A lot now depends on Mr. Tucker’s testimony. In a highly unusual step for a British government official, the central bank’s deputy governor released a statement last week, requesting to give evidence to the British parliamentary committee “as soon as possible.”

Robert E. Diamond Jr., who resigned as chief of Barclays last week, said the Bank of England knew of the rate discrepancies.Lefteris Pitarakis/Associated PressRobert E. Diamond Jr., who resigned as chief of Barclays last week, said the Bank of England knew of the rate discrepancies.

His testimony is expected to center primarily on a phone call with Mr. Diamond in late October 2008. Last week, the former Barclays chief told the parliamentary committee that Mr. Tucker had expressed concerns from senior British politicians that Barclays’ Libor submissions were higher than those of rivals.

Mr. Diamond then e-mailed Jerry del Missier, a top deputy, about the conversation, saying that Mr.
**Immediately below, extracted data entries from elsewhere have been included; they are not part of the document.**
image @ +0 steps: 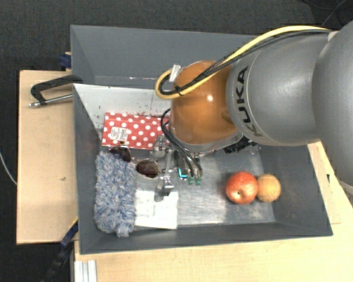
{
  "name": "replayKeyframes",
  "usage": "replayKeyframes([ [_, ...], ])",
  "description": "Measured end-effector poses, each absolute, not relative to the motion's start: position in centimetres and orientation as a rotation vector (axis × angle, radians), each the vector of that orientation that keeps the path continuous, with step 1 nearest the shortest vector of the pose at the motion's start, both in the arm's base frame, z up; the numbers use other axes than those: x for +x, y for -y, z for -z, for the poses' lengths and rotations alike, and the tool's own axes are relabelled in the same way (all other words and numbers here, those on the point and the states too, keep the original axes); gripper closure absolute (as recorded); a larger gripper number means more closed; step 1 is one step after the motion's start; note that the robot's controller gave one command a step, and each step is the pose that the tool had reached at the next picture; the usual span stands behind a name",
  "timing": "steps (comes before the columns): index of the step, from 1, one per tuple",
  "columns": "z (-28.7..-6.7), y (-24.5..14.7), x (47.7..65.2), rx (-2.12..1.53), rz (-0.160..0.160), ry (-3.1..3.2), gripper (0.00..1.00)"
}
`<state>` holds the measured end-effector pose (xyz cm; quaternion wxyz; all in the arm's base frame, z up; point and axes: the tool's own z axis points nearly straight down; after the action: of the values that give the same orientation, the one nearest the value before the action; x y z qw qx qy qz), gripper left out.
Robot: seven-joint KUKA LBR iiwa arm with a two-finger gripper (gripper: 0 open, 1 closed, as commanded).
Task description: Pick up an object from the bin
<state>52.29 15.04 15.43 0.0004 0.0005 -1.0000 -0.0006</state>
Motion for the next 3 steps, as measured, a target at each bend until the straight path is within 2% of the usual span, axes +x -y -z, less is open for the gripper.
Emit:
replayKeyframes([
  [1,-15.5,-15.0,52.3,0.000,0.002,3.141,0.00],
  [2,-11.1,-16.4,55.2,-0.260,0.008,3.143,0.00],
  [3,-11.3,-16.4,56.9,-0.041,0.004,3.148,0.00],
])
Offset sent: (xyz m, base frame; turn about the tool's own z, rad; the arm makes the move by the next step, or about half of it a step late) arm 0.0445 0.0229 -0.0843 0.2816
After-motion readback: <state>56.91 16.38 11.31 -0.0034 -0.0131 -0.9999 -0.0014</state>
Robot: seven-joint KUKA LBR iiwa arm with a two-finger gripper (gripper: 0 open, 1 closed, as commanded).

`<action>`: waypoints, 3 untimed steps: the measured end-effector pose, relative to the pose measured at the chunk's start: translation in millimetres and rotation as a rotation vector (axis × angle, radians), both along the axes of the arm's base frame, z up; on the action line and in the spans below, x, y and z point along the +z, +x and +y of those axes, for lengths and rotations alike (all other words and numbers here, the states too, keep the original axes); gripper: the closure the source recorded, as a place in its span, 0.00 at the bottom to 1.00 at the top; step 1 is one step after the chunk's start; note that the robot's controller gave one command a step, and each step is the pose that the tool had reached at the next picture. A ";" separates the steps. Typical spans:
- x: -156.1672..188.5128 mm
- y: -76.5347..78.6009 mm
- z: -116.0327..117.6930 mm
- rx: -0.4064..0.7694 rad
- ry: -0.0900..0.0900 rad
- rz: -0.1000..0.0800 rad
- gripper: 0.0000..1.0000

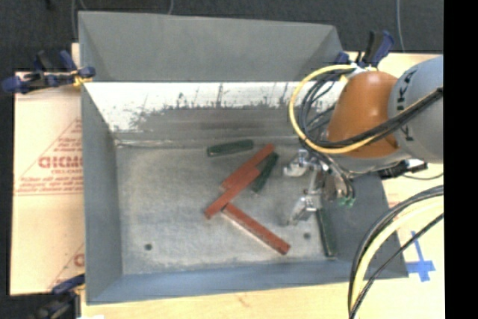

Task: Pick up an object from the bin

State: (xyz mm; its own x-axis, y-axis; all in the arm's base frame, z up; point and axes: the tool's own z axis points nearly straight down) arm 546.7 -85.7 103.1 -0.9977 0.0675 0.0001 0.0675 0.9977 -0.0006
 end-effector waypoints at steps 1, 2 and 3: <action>-9.0 53.2 13.7 -0.034 0.001 -0.004 0.00; -6.2 76.8 44.2 0.027 -0.002 -0.008 0.00; -22.9 98.4 69.0 0.179 -0.010 -0.022 0.00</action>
Offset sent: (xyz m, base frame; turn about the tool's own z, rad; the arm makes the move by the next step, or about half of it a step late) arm 0.0684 0.0645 -0.0030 -0.0767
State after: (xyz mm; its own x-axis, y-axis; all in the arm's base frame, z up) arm 645.1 -16.7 80.3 -0.9936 -0.1114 -0.0214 -0.1111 0.9937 -0.0113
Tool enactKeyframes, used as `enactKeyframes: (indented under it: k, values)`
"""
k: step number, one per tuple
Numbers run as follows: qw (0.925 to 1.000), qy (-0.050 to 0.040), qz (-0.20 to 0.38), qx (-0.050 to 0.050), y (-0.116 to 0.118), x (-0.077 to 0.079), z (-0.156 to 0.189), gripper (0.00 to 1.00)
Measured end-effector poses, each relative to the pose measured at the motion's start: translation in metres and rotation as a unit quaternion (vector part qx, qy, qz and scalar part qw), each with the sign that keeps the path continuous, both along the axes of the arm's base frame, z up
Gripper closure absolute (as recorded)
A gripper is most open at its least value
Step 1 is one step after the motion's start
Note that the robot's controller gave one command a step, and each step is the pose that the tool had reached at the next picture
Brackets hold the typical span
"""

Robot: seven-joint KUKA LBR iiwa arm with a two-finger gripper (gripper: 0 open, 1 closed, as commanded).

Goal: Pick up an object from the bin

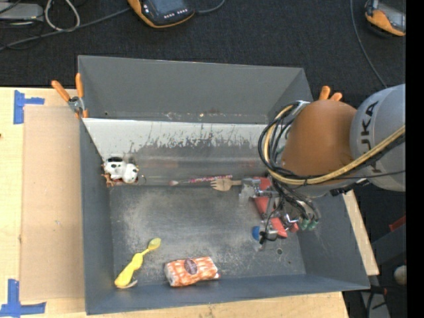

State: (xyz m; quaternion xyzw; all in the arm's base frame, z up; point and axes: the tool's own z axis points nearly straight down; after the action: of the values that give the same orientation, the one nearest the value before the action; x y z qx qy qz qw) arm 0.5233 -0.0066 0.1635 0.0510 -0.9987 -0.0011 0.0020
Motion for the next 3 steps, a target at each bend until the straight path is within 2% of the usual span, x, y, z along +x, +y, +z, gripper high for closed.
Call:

Tucker had stated that it “did not always need to be the case that we appeared as high as we have recently,” according to documents released by Barclays.

Mr. del Missier, who also resigned last week because of the rate manipulation scandal, then directed employees to keep the submitted rates lower, or at least in line with rivals. His actions, some regulators say, were a result of a “miscommunication,” rather than instructions from Mr. Tucker.

Mr. Diamond has said that he did not tell senior executives to lower the bank’s Libor rate submissions. The former Barclays chief also said that he had been told only last month about the activity, which occurred amid the financial crisis.

“I was unaware that Jerry had the impression that Tucker’s phone call was taken as an instruction” to alter the rate, he told the committee.

The involvement of senior British officials has appeared to deflect some of the attention of the scandal away from Barclays. Some of the firm’s traders also had been altering Libor to benefit their own trading positions as far back as 2005.

Yet British politicians have expressed skepticism that the Bank of England actually put pressure on Barclays to change its Libor rates. Some contend that the conversations were part of officials’ ongoing checks on one of the country’s largest financial institutions at the height of a financial crisis.

“I doubt the Bank of England was leaning on Barclays to lower its Libor submissions,” Mr. McFadden, the British politician, said. “In the end, Barclays already had been doing that for years.”